> **Extracted records**
::::
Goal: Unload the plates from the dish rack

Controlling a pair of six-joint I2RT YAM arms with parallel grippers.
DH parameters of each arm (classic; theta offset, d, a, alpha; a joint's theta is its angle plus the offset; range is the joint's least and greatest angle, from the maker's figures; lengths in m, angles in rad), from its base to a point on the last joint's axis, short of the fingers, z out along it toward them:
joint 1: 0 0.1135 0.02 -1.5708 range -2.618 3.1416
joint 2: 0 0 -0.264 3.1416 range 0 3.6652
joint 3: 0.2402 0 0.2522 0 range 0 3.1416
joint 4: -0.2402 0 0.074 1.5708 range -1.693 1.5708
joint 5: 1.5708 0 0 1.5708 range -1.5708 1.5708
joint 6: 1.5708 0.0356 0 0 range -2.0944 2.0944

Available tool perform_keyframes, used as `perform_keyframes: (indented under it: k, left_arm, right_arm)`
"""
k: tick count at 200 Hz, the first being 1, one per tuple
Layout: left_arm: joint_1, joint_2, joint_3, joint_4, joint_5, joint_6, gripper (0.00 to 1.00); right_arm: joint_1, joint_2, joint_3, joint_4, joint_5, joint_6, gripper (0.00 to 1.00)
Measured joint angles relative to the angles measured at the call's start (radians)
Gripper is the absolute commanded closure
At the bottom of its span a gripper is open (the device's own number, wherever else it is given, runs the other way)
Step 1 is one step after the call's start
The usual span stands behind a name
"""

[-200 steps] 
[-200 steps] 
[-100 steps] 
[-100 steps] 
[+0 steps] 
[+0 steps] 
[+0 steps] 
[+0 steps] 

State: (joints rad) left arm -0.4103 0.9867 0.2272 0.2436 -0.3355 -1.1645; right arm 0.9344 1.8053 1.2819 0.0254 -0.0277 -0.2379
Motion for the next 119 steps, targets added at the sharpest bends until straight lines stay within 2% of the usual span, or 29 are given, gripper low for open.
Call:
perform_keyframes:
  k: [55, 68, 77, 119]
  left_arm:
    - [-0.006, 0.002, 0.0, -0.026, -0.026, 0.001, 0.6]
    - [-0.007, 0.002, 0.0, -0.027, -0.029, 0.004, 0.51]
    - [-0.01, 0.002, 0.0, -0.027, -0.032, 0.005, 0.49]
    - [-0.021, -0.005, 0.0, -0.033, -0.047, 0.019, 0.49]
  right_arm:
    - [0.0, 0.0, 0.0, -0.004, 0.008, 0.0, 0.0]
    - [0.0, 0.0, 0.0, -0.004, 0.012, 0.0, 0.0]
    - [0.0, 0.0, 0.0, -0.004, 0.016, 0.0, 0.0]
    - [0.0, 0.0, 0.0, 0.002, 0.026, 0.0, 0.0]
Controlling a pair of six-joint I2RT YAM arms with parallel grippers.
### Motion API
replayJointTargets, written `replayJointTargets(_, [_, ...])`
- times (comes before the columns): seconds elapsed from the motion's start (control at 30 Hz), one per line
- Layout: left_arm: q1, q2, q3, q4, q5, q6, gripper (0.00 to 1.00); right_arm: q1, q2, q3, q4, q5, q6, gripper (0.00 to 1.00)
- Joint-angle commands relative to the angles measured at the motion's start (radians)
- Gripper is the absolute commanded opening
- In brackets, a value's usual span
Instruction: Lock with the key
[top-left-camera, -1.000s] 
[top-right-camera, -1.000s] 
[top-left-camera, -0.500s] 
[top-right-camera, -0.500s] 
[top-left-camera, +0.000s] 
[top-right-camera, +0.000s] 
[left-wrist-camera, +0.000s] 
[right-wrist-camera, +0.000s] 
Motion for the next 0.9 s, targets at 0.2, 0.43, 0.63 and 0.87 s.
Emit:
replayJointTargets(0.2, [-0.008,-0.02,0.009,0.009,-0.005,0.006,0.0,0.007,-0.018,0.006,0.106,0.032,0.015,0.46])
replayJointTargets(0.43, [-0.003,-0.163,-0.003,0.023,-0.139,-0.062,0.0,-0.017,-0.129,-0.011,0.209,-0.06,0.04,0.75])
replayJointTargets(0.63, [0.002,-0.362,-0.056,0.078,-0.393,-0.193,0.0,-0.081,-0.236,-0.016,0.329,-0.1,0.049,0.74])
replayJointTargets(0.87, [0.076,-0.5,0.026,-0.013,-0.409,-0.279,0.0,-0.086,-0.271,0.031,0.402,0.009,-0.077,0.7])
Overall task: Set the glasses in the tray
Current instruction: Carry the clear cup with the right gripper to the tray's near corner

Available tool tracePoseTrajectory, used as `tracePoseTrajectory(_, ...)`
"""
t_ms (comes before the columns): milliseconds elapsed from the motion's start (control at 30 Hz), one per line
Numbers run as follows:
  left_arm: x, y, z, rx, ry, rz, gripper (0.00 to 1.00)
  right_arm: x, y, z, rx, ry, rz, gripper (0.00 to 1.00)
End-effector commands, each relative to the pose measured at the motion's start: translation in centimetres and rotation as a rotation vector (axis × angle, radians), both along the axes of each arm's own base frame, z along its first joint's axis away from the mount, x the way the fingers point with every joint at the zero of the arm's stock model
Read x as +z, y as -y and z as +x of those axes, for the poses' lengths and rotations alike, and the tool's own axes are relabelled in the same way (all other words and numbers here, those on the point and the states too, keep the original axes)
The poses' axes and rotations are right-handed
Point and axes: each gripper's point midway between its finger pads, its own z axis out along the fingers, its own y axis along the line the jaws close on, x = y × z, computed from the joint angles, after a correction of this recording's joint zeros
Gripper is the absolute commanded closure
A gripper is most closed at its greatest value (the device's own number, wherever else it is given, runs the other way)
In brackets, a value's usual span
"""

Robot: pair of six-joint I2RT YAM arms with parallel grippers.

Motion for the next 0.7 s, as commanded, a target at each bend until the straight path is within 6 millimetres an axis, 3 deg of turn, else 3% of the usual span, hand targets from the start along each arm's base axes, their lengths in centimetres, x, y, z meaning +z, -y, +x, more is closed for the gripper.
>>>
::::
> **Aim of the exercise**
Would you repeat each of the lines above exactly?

> **Response box**
Goal: Unload the plates from the dish rack

Controlling a pair of six-joint I2RT YAM arms with parallel grippers.
DH parameters of each arm (classic; theta offset, d, a, alpha; a joint's theta is its angle plus the offset; range is the joint's least and greatest angle, from the maker's figures; lengths in m, angles in rad), from its base to a point on the last joint's axis, short of the fingers, z out along it toward them:
joint 1: 0 0.1135 0.02 -1.5708 range -2.618 3.1416
joint 2: 0 0 -0.264 3.1416 range 0 3.6652
joint 3: 0.2402 0 0.2522 0 range 0 3.1416
joint 4: -0.2402 0 0.074 1.5708 range -1.693 1.5708
joint 5: 1.5708 0 0 1.5708 range -1.5708 1.5708
joint 6: 1.5708 0.0356 0 0 range -2.0944 2.0944

Available tool perform_keyframes, used as `perform_keyframes: (indented under it: k, left_arm, right_arm)`
"""
k: tick count at 200 Hz, the first being 1, one per tuple
Layout: left_arm: joint_1, joint_2, joint_3, joint_4, joint_5, joint_6, gripper (0.00 to 1.00); right_arm: joint_1, joint_2, joint_3, joint_4, joint_5, joint_6, gripper (0.00 to 1.00)
Measured joint angles relative to the angles measured at the call's start (radians)
Gripper is the absolute commanded closure
At the bottom of its span a gripper is open (the device's own number, wherever else it is given, runs the other way)
Step 1 is one step after the call's start
The usual span stands behind a name
"""

[-200 steps] 
[-200 steps] 
[-100 steps] 
[-100 steps] 
[+0 steps] 
[+0 steps] 
[+0 steps] 
[+0 steps] 

State: (joints rad) left arm -0.4103 0.9867 0.2272 0.2436 -0.3355 -1.1645; right arm 0.9344 1.8053 1.2819 0.0254 -0.0277 -0.2379
Motion for the next 119 steps, targets added at the sharpest bends until straight lines stay within 2% of the usual span, or 29 are given, gripper low for open.
Call:
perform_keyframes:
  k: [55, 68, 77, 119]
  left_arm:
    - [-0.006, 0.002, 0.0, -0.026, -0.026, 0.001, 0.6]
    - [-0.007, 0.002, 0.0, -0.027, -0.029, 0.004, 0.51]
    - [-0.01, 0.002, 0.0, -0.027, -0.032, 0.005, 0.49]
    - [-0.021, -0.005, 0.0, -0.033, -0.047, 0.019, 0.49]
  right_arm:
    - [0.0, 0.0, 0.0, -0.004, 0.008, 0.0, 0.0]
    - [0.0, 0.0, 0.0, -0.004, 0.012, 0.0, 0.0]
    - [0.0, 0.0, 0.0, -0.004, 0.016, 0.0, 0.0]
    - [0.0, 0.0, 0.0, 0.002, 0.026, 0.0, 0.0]
Controlling a pair of six-joint I2RT YAM arms with parallel grippers.
### Motion API
replayJointTargets, written `replayJointTargets(_, [_, ...])`
- times (comes before the columns): seconds elapsed from the motion's start (control at 30 Hz), one per line
- Layout: left_arm: q1, q2, q3, q4, q5, q6, gripper (0.00 to 1.00); right_arm: q1, q2, q3, q4, q5, q6, gripper (0.00 to 1.00)
- Joint-angle commands relative to the angles measured at the motion's start (radians)
- Gripper is the absolute commanded opening
- In brackets, a value's usual span
Instruction: Lock with the key
[top-left-camera, -1.000s] 
[top-right-camera, -1.000s] 
[top-left-camera, -0.500s] 
[top-right-camera, -0.500s] 
[top-left-camera, +0.000s] 
[top-right-camera, +0.000s] 
[left-wrist-camera, +0.000s] 
[right-wrist-camera, +0.000s] 
Motion for the next 0.9 s, targets at 0.2, 0.43, 0.63 and 0.87 s.
Emit:
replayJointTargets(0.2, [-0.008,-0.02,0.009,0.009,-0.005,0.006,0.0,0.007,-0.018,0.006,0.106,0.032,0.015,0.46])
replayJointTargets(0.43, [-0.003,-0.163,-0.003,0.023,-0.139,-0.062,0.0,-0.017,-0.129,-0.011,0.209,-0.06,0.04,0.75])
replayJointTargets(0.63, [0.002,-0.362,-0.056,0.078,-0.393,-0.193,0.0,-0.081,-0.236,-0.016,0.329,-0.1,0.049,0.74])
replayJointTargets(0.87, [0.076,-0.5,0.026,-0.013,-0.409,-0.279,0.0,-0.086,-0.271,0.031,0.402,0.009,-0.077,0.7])
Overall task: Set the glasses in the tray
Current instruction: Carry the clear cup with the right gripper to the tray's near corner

Available tool tracePoseTrajectory, used as `tracePoseTrajectory(_, ...)`
"""
t_ms (comes before the columns): milliseconds elapsed from the motion's start (control at 30 Hz), one per line
Numbers run as follows:
  left_arm: x, y, z, rx, ry, rz, gripper (0.00 to 1.00)
  right_arm: x, y, z, rx, ry, rz, gripper (0.00 to 1.00)
End-effector commands, each relative to the pose measured at the motion's start: translation in centimetres and rotation as a rotation vector (axis × angle, radians), both along the axes of each arm's own base frame, z along its first joint's axis away from the mount, x the way the fingers point with every joint at the zero of the arm's stock model
Read x as +z, y as -y and z as +x of those axes, for the poses' lengths and rotations alike, and the tool's own axes are relabelled in the same way (all other words and numbers here, those on the point and the states too, keep the original axes)
The poses' axes and rotations are right-handed
Point and axes: each gripper's point midway between its finger pads, its own z axis out along the fingers, its own y axis along the line the jaws close on, x = y × z, computed from the joint angles, after a correction of this recording's joint zeros
Gripper is the absolute commanded closure
A gripper is most closed at its greatest value (the device's own number, wherever else it is given, runs the other way)
In brackets, a value's usual span
"""

Robot: pair of six-joint I2RT YAM arms with parallel grippers.

Motion for the next 0.7 s, as commanded, a target at each bend until the straight path is within 6 millimetres an axis, 3 deg of turn, else 3% of the usual span, hand targets from the start along each arm's base axes, their lengths in centimetres, x, y, z meaning +z, -y, +x, more is closed for the gripper.
>>>

What precedes this is the full answer.